Inscriptions referencing the American belief in God began to appear on US coinage as early as colonial times. The foundation of the nation was ultimately built on the belief in God, as most of the first English to permanently settle in North America were Puritans, Anglicans, and Quakers, among other Christian denominations. When President Theodore Roosevelt was elected into office in 1904, he decided to remove the inscription
In God We Trust from American coinage. He thought that putting this motto on the coins was atrocious. Roosevelt received a great deal of backlash for his rejection of the nation's motto on coinage, which led to new legislation requiring the motto to be inscribed on certain coins.
Since Christianity was the dominant religion in colonial America, colonial coins bore inscriptions that recognized the Christian faith. For example, the Carolina cent produced in 1694 included the inscription
God preserve Carolina and the Lords proprietors on the reverse side. The 1767 Louisiana cent bore the Latin inscription Sit Nomen Domini Benedictum, which translates to
Blessed be the name of the Lord. The Christian faith was also incorporated in important documents, such as the First Charter of Virginia of 1606, the Mayflower Compact of 1620, and the Declaration of Independence.
The idea of placing a religious sentiment on official US coinage came during the early years of the American Civil War. One of the first official requests to recognize the Christian faith or God on coinage came from Reverend M.R. Watkinson of Ridleyville, Pennsylvania.
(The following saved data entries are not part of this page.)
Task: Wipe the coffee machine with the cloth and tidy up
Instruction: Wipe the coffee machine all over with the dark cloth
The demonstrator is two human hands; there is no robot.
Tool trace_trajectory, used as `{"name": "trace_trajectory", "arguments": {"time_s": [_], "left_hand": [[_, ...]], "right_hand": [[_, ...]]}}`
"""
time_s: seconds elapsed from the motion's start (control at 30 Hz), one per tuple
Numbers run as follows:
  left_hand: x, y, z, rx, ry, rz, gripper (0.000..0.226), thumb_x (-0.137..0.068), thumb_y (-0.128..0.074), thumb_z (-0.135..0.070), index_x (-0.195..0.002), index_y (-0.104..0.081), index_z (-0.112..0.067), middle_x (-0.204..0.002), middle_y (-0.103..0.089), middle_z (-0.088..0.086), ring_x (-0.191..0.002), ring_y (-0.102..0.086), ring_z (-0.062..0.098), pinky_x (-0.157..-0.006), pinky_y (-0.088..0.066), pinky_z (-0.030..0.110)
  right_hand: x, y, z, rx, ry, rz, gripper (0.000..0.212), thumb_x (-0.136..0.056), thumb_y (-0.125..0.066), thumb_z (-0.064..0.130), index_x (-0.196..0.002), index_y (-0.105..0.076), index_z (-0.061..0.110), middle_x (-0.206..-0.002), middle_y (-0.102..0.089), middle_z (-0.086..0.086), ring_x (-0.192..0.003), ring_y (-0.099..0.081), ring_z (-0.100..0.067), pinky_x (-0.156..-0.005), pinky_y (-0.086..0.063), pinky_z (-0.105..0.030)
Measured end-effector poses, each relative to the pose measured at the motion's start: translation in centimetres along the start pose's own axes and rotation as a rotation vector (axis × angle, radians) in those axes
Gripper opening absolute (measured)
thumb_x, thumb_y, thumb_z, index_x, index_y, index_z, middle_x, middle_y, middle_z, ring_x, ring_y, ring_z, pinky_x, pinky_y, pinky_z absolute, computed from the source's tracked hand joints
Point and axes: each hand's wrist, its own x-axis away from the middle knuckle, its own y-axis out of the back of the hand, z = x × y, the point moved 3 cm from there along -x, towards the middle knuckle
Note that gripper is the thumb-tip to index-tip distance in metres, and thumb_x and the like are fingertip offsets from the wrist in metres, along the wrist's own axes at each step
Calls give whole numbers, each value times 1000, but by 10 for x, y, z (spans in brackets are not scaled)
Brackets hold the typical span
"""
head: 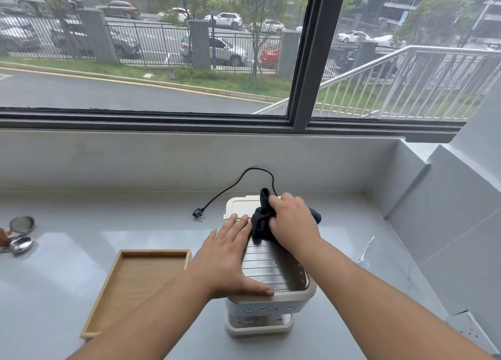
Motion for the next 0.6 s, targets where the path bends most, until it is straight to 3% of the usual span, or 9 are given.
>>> {"name": "trace_trajectory", "arguments": {"time_s": [0.07,0.17,0.37,0.47,0.6], "left_hand": [[-1,-1,1,-10,-1,-5,157,-38,-33,-116,-166,2,-33,-172,16,-19,-154,28,2,-130,-7,50],[-1,-2,1,-11,4,-34,153,-38,-32,-116,-165,-5,-36,-174,9,-15,-155,26,3,-130,-5,51],[5,1,2,21,89,-151,149,-43,-35,-114,-164,-9,-31,-176,3,-6,-158,19,9,-129,10,49],[8,3,1,22,132,-192,144,-47,-41,-110,-161,-12,-27,-175,2,-3,-159,16,12,-129,8,51],[11,3,-1,3,222,-242,145,-47,-41,-109,-160,-15,-20,-175,0,1,-160,10,16,-129,6,52]], "right_hand": [[-10,-1,5,-15,-37,-5,11,-89,-48,12,-91,-45,22,-95,-52,-7,-87,-42,-31,-72,-32,-39],[-24,-6,16,6,-73,-33,12,-93,-47,11,-99,-54,18,-103,-57,-10,-90,-44,-32,-73,-30,-38],[-35,-19,37,-3,13,-16,15,-93,-49,13,-105,-57,16,-105,-56,-10,-90,-42,-30,-78,-37,-38],[-29,-21,41,-31,61,0,13,-91,-52,17,-103,-57,16,-104,-56,-9,-97,-49,-34,-74,-34,-38],[-16,-19,44,-74,112,31,13,-89,-55,20,-101,-58,15,-102,-57,-9,-100,-50,-34,-80,-46,-44]]}}
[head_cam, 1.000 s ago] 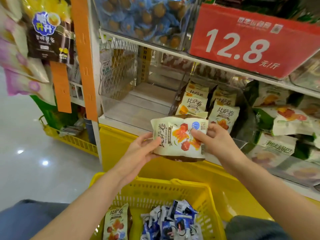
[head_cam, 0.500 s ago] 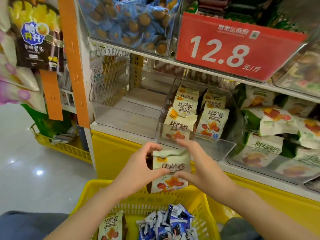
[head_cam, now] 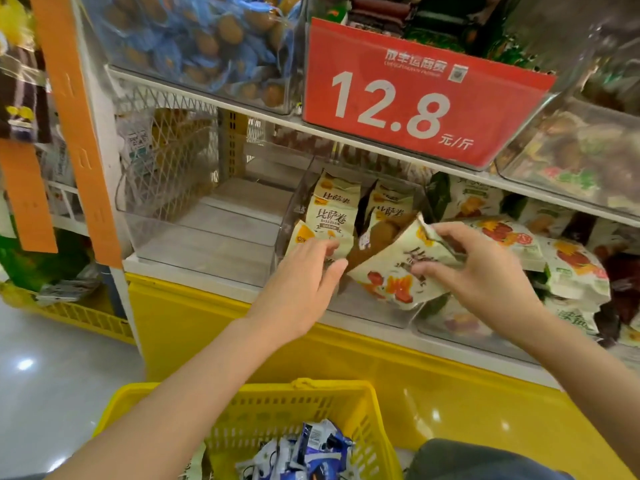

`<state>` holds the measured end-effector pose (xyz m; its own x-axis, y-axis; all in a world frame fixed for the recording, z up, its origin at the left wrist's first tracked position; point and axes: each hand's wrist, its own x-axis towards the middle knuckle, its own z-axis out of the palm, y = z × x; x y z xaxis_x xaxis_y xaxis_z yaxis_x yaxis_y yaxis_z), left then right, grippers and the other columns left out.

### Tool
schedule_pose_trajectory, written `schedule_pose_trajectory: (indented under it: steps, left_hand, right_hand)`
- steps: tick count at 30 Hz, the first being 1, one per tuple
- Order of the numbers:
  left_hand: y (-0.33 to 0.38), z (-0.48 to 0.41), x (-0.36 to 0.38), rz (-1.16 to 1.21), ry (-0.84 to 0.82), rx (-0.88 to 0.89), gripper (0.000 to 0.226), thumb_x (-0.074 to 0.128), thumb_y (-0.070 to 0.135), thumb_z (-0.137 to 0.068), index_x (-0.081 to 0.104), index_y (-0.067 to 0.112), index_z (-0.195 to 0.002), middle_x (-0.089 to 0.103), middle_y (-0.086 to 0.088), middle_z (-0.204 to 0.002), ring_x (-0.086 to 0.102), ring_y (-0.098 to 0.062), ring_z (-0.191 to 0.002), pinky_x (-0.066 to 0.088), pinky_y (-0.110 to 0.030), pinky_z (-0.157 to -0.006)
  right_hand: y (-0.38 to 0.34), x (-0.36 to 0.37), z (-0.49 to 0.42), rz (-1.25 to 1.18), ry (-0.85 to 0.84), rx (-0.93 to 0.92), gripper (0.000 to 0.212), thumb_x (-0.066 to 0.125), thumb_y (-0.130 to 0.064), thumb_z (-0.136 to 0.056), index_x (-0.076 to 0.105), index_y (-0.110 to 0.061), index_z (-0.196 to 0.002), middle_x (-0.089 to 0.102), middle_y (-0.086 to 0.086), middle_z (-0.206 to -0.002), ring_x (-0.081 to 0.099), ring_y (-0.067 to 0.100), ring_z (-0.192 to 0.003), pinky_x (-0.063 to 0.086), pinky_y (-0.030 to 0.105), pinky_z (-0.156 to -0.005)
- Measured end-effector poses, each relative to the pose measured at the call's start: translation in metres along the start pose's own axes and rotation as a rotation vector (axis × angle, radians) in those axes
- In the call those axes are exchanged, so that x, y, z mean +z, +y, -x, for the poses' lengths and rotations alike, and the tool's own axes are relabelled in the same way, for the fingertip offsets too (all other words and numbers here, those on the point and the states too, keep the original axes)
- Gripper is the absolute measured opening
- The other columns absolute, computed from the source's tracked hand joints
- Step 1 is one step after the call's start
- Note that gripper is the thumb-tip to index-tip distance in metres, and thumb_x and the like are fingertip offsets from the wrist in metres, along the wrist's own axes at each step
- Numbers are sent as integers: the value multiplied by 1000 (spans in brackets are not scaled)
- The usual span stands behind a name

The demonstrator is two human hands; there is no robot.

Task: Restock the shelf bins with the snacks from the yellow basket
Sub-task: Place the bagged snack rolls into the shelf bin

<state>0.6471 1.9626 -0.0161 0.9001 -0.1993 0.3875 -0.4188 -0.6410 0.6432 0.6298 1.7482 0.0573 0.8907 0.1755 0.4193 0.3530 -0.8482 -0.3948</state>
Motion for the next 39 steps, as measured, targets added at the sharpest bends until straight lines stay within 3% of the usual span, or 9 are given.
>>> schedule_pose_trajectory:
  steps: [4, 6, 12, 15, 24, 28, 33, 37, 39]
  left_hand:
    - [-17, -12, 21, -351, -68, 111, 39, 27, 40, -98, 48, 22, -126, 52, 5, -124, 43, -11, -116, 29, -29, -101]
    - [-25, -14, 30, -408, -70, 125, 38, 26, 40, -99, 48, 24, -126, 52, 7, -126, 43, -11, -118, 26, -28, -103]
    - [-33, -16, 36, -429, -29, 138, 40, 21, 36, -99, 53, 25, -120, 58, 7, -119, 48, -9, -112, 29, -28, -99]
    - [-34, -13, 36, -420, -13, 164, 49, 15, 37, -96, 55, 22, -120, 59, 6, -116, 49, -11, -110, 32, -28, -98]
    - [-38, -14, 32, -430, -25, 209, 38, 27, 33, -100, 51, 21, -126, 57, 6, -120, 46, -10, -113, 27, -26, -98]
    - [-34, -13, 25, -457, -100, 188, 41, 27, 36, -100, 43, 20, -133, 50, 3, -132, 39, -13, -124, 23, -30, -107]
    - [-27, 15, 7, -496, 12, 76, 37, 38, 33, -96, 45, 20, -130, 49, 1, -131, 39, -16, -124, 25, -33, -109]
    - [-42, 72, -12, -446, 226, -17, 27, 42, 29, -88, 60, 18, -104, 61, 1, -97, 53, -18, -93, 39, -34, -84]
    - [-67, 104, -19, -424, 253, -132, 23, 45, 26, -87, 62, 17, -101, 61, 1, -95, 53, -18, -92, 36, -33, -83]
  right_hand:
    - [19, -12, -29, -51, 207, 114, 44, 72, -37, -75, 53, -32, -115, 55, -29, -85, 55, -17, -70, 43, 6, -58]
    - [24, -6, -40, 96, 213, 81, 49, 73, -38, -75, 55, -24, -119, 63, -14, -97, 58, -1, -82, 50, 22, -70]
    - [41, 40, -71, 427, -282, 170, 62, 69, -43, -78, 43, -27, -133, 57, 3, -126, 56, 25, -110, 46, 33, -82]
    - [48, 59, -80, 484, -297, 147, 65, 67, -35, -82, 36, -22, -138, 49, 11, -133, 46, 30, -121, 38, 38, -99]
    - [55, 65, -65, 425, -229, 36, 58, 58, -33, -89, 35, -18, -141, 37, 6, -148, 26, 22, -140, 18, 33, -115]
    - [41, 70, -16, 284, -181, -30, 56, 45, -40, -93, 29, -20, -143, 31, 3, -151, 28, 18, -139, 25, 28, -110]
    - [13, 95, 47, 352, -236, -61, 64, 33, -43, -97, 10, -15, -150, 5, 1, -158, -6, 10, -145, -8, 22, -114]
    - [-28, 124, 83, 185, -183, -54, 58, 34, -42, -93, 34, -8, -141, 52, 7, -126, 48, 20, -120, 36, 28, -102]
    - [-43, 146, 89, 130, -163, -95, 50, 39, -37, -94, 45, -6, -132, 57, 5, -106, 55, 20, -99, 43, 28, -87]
Reverend Watkinson wrote to the Secretary of the Treasury Salmon P. Chase on November 13, 1861 and requested the
Almighty God in some form be recognized on US coinage. At Reverend Watkinson's request, Chase contacted the Director of the Mint, James Pollock, on November 20 to prepare a motto to be used on the coins. However, an Act of Congress passed in January 1837 defined what mottos and devices should be placed on American coinage. Before a new motto could be introduced, the current legislation had to be amended.
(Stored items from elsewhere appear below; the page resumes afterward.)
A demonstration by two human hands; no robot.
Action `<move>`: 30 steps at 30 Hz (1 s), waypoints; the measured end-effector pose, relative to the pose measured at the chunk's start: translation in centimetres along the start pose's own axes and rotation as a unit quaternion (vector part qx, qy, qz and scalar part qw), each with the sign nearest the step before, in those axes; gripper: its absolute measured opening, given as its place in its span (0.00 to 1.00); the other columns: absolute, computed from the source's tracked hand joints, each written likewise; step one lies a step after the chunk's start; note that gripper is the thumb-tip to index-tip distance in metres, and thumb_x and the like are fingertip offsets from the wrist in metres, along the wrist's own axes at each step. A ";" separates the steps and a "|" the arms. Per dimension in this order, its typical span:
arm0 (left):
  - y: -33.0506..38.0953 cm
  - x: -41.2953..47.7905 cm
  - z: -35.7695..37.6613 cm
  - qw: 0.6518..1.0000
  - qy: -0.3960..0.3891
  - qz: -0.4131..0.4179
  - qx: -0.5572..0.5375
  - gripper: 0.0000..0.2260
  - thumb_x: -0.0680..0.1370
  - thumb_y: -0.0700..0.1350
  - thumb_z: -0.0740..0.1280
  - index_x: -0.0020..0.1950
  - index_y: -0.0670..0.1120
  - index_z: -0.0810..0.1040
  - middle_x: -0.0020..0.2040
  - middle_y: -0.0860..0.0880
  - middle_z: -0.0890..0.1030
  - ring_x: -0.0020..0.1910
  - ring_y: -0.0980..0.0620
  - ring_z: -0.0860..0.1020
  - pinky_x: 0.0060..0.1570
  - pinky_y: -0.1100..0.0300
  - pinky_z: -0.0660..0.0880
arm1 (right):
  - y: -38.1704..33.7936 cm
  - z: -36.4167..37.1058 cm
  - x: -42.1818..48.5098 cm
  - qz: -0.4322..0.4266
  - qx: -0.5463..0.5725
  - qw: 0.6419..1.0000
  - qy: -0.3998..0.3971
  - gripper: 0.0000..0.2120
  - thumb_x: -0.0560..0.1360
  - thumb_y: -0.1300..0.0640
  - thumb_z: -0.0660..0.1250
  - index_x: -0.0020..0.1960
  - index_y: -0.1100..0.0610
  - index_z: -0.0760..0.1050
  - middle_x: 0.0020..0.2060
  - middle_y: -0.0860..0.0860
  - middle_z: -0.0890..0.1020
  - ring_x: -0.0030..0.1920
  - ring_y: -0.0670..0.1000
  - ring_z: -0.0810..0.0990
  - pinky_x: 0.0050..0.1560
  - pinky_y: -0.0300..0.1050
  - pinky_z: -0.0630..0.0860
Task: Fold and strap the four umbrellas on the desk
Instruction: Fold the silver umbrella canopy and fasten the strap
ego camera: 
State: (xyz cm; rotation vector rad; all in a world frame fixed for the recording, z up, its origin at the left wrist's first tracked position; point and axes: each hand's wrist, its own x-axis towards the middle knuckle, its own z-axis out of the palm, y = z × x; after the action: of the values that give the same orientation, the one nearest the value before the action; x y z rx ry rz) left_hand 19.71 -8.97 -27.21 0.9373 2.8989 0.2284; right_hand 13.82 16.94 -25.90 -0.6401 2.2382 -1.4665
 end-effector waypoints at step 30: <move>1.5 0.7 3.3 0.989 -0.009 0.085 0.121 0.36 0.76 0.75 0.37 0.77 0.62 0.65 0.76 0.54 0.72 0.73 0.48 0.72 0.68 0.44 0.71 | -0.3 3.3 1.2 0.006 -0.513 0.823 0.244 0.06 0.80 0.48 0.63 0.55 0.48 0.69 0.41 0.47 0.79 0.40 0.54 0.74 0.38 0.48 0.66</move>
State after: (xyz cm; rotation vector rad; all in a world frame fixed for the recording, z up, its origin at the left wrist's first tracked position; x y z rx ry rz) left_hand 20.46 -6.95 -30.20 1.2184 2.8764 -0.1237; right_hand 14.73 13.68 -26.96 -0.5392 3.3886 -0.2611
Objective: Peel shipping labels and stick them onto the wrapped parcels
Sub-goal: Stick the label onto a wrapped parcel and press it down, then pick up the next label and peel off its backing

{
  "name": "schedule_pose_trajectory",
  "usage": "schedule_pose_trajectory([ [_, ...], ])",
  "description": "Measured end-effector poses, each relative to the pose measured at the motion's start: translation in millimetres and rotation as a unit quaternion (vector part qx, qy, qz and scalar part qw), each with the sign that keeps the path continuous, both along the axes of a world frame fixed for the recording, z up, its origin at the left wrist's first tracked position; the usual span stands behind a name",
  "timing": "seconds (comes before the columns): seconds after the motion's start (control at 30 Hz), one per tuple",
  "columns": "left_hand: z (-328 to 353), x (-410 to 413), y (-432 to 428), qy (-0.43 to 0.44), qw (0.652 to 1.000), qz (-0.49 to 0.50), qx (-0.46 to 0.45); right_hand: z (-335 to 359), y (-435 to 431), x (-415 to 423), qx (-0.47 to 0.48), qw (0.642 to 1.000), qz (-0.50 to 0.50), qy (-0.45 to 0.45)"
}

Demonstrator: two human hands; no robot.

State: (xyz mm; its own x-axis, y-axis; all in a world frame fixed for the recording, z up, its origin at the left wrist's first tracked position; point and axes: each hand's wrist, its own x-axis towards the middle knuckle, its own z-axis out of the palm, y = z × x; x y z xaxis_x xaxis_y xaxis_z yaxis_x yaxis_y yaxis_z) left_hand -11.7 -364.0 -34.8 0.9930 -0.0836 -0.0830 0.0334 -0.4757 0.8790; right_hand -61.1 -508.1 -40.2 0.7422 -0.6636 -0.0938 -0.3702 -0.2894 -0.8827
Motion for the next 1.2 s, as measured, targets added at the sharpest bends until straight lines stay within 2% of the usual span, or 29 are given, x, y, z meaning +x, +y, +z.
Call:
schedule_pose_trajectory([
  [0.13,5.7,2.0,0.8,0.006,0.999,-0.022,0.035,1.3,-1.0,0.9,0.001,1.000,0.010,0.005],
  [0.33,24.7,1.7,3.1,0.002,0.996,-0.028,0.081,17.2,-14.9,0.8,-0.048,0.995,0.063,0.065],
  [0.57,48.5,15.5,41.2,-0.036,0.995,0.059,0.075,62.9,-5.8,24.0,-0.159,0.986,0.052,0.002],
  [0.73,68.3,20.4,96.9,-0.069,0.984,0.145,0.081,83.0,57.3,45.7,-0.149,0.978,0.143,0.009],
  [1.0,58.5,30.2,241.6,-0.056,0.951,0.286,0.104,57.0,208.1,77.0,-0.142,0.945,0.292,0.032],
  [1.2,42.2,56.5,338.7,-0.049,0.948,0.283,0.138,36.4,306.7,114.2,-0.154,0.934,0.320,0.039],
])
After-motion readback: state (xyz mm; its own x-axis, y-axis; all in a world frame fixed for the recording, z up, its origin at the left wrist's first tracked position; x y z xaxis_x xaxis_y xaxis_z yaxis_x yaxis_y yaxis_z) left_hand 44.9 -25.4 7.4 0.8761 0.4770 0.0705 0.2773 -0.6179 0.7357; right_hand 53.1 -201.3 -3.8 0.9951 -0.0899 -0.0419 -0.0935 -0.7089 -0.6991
In April 1864, Congress passed legislation that would allow adjustments to be made to the one-cent piece and authorized the creation of a two-cent bronze coin. The Director of the Mint was allowed to determine different mottos, devices, and shapes of the coinage, so long as the Secretary of the Treasury approved it. The 1864 bronze two-cent piece was the first coin to bore the inscription
In God We Trust. In March 1865, Congress authorized the Director of the Mint, with the Secretary of the Treasury's approval, to place
In God We Trust on gold and silver coins. As a result, the motto appeared on the eagle, double eagle, half eagle, dollar, half dollar, and quarter dollar coins. Later legislation would involve more specifics as to what devices should be on different coins and additional inscriptions and features were added.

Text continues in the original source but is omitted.